Wow....what a fantastic film! I was first "enlightened" to the Lyme Disease issue reading Michael Specter's article in the New Yorker (2013). The unfortunate medical politics re: this disease is, in a way, a microcosm of what is wrong in US heath care: cronyism, biased/interested research & arrogance/insulting attitude from many physician. This will not change until we have an integrated heath care SYSTEM.......not the "business" in place now.

It’s now 2022. Still praying for change.

god, I can't stand even listening to the first sentences in this documentary, it makes me feel so bad... I wished the people in power would be, wel... more HUMAN

This should be require viewing. I know several people diagnosed w/Lyme's, but several other with Lou Gerigs or Parkinson's or MS. What I don't understand is the resistance to treatment for long term Lyme's and the persecution of these physicians. Let's get this info out to people- lots out there suffering in silence.

Kinda sad morgellons disease wasn’t mentioned here.
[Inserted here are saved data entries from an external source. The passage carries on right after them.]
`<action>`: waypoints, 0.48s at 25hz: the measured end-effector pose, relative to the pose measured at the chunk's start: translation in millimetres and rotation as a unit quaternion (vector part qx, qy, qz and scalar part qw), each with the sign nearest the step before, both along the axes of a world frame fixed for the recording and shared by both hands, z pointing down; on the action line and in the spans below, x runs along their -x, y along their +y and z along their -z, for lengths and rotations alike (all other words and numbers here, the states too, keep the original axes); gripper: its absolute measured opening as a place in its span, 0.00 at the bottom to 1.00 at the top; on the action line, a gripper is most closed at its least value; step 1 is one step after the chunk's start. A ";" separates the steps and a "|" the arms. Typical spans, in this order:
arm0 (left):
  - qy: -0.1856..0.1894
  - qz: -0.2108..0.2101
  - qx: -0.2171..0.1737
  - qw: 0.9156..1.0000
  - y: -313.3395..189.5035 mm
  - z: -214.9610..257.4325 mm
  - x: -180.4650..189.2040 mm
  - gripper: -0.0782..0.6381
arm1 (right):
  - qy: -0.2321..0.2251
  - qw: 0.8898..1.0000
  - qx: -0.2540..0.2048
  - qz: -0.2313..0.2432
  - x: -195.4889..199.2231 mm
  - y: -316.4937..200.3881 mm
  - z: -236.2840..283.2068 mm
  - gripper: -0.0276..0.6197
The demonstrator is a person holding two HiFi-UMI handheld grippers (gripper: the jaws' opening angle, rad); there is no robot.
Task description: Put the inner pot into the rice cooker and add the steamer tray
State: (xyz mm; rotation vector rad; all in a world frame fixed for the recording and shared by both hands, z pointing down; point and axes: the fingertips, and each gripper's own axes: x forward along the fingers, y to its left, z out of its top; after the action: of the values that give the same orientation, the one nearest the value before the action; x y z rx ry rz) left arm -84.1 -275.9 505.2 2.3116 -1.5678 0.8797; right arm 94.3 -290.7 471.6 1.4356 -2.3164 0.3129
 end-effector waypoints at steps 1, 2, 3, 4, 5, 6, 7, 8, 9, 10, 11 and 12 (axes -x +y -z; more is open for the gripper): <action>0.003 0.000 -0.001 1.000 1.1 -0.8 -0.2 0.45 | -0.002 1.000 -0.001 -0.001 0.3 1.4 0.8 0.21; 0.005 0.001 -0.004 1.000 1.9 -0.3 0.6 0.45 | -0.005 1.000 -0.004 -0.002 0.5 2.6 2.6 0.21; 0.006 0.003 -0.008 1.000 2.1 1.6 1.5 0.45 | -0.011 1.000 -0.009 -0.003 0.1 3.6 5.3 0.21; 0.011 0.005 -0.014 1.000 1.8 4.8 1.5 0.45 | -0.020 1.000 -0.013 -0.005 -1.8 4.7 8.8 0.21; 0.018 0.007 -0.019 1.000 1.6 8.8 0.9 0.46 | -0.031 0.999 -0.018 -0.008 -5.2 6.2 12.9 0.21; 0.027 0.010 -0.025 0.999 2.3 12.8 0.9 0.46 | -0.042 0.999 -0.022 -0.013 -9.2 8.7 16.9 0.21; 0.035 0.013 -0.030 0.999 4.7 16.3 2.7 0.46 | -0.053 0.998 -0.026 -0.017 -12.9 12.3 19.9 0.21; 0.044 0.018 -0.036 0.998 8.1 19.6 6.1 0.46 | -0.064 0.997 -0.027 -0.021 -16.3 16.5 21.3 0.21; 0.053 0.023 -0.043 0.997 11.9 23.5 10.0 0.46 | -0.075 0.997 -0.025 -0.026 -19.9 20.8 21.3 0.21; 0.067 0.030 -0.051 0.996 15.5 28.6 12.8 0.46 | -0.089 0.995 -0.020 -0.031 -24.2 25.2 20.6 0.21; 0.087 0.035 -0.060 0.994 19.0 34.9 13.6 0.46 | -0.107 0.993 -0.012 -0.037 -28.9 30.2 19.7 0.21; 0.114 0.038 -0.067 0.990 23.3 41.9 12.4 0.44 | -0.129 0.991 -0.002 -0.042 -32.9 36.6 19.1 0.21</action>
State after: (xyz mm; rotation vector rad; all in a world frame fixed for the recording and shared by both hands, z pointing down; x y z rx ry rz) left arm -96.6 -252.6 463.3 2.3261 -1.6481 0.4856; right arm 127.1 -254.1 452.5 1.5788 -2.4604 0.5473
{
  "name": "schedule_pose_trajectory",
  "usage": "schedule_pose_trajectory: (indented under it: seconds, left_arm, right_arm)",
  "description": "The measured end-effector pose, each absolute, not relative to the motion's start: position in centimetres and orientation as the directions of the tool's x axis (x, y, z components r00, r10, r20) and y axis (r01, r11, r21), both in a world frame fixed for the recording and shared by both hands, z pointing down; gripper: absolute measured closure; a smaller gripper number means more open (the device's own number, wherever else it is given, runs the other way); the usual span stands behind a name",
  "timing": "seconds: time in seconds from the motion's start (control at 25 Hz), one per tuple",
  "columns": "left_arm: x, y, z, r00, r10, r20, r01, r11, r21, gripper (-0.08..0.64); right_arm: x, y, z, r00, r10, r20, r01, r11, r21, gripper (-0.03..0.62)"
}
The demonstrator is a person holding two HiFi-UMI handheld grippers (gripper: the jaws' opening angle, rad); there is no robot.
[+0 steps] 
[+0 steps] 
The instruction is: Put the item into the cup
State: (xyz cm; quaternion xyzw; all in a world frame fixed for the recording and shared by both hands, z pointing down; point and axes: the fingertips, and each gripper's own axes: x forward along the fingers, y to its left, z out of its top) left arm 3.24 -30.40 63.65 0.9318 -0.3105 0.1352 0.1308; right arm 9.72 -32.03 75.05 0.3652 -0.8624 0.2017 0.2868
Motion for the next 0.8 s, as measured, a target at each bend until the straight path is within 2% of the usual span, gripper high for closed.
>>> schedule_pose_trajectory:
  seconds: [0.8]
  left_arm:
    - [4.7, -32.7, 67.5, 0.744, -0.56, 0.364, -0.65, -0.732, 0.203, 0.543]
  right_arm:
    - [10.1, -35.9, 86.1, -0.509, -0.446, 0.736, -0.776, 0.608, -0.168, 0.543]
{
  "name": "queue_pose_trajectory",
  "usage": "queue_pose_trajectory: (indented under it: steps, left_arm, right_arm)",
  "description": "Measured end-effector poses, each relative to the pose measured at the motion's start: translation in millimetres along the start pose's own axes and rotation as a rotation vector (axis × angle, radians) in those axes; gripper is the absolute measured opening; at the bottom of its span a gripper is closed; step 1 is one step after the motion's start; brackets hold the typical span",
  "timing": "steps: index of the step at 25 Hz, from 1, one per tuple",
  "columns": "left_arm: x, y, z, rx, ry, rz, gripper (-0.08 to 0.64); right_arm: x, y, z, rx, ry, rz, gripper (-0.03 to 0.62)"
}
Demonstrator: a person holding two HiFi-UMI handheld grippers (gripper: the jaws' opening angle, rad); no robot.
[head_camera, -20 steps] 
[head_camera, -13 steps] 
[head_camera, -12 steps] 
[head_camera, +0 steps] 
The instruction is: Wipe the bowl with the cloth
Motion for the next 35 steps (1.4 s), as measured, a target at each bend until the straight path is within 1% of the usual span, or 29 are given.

It’s real and the stigma is worse than Lyme itself.

BETWEEN ME HAVING POST-LYME DISEASE, DAILY ALL OVER BODY PAIN, PRE-MENOPAUSAL TO NOW MENOPAUSAL, EXTREME WEIGHT GAIN, EXTREME FATIGUE & NOW DEPRESSION, GMO'S, WIFI & CELL TOWERS, TININITUS, I FEEL LIKE I'M IN A LOSING BATTLE WITH EVER GETTING MY HEALTH & LIFE BACK IN CONTROL.

My 23 kd, and 41 kd came up positive, after having years of horrible symptoms, just be told we don't see anything wrong. This also being told I have abnormal brisk reflexes, tremors, uncontrollable muscles movements, abnormal gait, still nothing wrong?!? I was bitten by a black legged tick several years ago, when I discovered it was on the back of my head. I had flu like symptoms, I was dizzy and had bad headache. But was told Lyme does not exist in Florida. So there you go, according to who I have seen so far there's nothing wrong with me. Pfft, wish they could experience all the pains, and suffering I'm going through, and see if they still say this!

a nicely-crafted documentary, but misses one MASSIVE POINT: your "Lyme Disease" is known as "boreliosis" in Northern Europe (Poland, Germany, the Czech Rep. and other countries) and has been extensively researched. Come summer, every TV station is reminding the viewers to take extra precautions when venturing into the forests and checking for ticks upon arriving at home. Sure, there are still aspects of the disease that remain, as of yet, unfathomed, but that does not change the fact that EVERY RESPECTING MD IN EUROPE KNOWS WHAT BORELIOSIS IS, including a vast majority of TV watchers. The good old grandiosity of the US fails her yet again - don't assume you're at the cutting edge of all medical/technological developments. Learn foreign languages and do some research. (sic!)